Langhorn is searching for an internship or job in a recording studio. He hopes, through his music, he can bring out people’s inner smile.
In the meantime, he is president of both the Union Philanthropic Literary Society — the longest continuously running debate society in the country — and of the Minority Student Union.
Langhorn, from Roanoke, works in a theater, as a resident adviser and is sports announcer for the school
“I also am a member of Garnet and Grey, which is our tour guide society on campus.

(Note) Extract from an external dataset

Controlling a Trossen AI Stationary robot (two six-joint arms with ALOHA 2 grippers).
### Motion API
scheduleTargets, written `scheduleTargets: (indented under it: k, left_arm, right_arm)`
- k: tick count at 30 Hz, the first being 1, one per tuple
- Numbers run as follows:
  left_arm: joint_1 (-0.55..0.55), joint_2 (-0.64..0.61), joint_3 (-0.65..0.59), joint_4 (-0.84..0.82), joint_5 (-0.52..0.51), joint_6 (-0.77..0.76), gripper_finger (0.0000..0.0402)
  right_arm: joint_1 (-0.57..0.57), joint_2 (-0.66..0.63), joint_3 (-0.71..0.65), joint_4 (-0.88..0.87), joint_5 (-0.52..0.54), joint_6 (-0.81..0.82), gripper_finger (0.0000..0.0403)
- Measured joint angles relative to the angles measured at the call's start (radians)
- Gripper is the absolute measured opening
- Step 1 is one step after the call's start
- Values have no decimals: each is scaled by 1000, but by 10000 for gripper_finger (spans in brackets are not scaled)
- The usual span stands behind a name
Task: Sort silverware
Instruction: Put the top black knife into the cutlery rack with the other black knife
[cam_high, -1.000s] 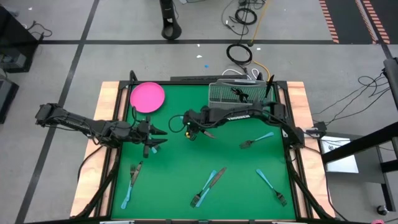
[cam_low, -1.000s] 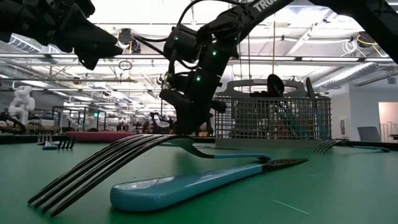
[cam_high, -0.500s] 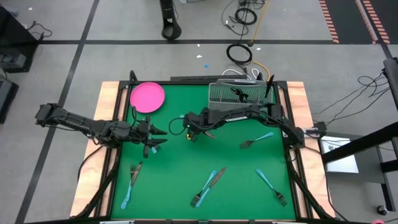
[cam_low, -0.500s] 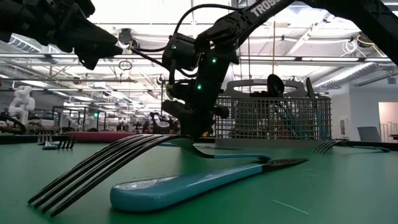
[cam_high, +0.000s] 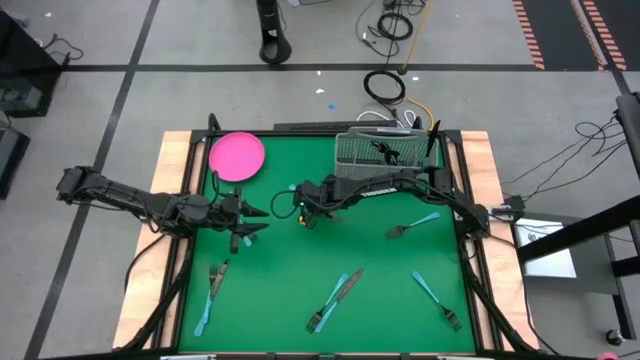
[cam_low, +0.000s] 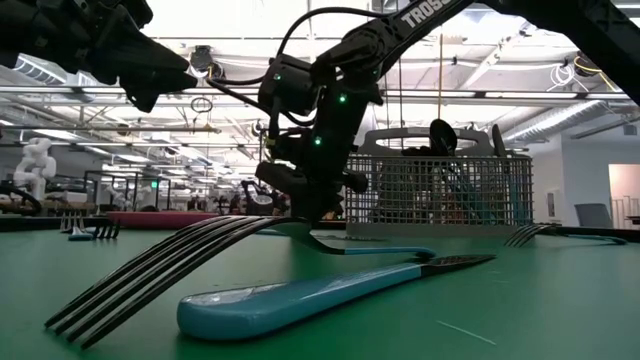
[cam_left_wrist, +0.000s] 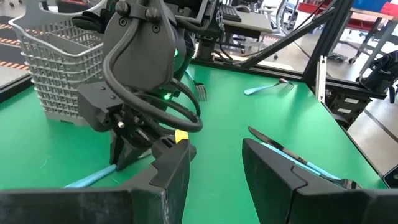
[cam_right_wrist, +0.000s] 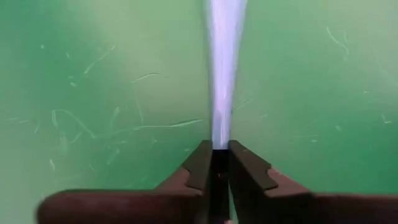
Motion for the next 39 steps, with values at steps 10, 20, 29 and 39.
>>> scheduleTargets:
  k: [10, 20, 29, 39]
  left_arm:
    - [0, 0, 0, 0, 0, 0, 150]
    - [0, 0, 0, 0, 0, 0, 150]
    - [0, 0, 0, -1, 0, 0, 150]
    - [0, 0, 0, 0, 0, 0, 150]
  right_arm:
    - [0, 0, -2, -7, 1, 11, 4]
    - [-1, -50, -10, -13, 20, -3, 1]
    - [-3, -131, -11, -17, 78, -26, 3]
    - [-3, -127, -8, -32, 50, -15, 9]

I used to be very involved in Chi-Alpha, the Christian organization, and I really just enjoy being part of the campus as a whole,” he said.
He’s a part of the college activities committee, the student advisory community and has helped with amendments to the Student Life Master Plan.
In his free time, he works as a master of ceremony for various events.
“I really took advantage of the ability to be involved in anything and everything, which separates me from a few people at H-SC,” Langhorn said.
Prince Edward County’s history has inspired Langhorn.
“The whole case surrounding the Moton School was very influential and I think it explains a lot about the area,” he said. “It seems to me that there is a lot of untapped potential and a great deal of diversity that should really be capitalized and exploited in a positive way.”
Langhorn said his experience at H-SC has been unique.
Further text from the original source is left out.